►
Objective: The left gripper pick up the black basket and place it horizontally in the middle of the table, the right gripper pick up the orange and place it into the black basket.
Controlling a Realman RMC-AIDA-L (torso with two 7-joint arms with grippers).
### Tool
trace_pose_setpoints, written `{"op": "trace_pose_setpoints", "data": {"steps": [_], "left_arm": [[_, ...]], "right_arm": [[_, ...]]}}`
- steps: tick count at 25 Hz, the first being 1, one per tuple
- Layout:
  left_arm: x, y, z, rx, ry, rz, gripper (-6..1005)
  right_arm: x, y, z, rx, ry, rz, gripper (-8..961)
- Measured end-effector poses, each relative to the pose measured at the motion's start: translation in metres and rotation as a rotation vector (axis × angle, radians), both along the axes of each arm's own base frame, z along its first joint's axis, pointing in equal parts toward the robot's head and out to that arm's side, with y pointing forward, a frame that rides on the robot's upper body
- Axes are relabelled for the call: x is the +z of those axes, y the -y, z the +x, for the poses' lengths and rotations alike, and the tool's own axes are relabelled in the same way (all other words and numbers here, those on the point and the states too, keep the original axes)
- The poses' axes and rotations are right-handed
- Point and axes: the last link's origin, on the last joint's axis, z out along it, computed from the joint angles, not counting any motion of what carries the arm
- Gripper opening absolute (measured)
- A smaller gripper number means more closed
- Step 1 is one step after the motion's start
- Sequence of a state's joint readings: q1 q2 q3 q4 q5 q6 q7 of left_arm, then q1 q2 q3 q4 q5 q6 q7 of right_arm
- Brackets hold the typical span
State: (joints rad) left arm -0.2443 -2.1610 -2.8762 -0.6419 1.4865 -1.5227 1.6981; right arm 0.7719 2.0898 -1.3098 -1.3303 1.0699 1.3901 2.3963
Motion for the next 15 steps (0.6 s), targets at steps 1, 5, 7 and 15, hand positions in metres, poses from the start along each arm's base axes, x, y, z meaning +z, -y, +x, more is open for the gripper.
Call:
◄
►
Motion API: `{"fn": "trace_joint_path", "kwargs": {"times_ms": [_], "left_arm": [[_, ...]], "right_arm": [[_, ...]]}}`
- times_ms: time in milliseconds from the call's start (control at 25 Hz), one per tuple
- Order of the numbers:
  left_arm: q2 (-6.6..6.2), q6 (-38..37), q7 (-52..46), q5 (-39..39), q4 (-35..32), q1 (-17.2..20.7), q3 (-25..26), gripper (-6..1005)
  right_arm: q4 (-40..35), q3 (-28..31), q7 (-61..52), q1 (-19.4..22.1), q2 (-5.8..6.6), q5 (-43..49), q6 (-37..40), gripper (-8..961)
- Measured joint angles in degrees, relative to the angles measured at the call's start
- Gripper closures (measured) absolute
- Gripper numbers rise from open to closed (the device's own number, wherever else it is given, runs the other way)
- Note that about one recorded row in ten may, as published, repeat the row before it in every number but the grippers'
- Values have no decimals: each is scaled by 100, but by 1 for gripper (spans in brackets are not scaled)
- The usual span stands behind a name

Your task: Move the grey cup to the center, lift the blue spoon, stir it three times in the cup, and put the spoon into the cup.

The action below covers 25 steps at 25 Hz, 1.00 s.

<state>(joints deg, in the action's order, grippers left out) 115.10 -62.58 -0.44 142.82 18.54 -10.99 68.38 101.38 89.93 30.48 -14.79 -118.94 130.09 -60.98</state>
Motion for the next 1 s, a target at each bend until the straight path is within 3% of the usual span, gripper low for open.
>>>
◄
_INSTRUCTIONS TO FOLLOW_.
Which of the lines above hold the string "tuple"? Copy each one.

_OUTPUT FOR THIS TASK_.
- steps: tick count at 25 Hz, the first being 1, one per tuple
- times_ms: time in milliseconds from the call's start (control at 25 Hz), one per tuple

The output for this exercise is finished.